[Source data]
>>
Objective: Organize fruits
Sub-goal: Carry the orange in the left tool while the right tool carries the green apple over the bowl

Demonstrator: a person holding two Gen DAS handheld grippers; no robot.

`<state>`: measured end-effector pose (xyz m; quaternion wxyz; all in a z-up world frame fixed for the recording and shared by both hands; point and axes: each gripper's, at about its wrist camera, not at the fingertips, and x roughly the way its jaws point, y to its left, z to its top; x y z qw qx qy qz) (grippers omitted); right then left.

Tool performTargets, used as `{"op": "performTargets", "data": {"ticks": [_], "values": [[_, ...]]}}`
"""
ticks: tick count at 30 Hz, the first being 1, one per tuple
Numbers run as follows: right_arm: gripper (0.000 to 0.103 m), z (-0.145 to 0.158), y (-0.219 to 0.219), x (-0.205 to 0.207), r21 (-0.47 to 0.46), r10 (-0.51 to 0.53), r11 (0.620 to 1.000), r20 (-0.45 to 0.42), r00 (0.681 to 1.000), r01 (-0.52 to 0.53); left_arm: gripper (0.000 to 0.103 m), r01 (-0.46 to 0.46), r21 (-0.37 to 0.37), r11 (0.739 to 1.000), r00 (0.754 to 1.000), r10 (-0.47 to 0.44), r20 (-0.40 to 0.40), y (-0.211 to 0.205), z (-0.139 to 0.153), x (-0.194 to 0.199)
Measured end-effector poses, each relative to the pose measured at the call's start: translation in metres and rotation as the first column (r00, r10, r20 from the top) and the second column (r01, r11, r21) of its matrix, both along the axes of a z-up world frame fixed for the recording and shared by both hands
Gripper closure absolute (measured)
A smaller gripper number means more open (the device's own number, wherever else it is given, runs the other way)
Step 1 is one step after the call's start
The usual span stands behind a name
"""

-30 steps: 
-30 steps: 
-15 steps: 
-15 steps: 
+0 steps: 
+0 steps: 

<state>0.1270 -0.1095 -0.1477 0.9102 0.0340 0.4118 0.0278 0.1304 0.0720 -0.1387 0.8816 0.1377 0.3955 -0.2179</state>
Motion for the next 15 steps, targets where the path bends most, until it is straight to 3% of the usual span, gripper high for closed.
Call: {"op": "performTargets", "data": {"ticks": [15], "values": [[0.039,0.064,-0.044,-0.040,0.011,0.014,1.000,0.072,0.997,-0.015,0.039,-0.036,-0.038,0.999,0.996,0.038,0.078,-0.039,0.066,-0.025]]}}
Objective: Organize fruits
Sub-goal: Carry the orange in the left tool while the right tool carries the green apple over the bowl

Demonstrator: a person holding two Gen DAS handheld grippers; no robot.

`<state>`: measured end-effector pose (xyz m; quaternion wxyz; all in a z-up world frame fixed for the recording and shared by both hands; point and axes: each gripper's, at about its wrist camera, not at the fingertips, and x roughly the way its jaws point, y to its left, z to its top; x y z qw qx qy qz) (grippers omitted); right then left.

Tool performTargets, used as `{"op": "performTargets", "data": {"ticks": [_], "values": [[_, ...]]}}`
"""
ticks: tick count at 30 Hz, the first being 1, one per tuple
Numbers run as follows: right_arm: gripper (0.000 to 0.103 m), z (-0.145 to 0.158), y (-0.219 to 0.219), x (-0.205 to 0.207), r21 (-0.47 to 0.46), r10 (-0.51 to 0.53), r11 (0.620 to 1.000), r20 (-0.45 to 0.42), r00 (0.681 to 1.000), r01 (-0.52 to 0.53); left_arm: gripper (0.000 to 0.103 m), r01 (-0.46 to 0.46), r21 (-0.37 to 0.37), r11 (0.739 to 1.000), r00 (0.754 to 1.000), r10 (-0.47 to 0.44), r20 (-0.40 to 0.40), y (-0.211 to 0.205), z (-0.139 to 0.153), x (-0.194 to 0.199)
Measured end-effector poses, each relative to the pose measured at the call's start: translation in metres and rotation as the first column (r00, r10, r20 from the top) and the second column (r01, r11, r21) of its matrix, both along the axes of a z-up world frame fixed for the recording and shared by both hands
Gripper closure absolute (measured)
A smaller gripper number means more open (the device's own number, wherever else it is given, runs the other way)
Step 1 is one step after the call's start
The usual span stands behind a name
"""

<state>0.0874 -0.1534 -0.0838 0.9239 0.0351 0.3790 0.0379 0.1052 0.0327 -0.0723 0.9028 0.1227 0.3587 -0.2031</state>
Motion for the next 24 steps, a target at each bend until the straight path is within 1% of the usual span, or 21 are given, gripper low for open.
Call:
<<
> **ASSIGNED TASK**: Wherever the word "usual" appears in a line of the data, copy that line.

> **SOLVED PROBLEM**:
The usual span stands behind a name
Motion for the next 15 steps, targets where the path bends most, until it is straight to 3% of the usual span, gripper high for closed.
The usual span stands behind a name
Motion for the next 24 steps, a target at each bend until the straight path is within 1% of the usual span, or 21 are given, gripper low for open.

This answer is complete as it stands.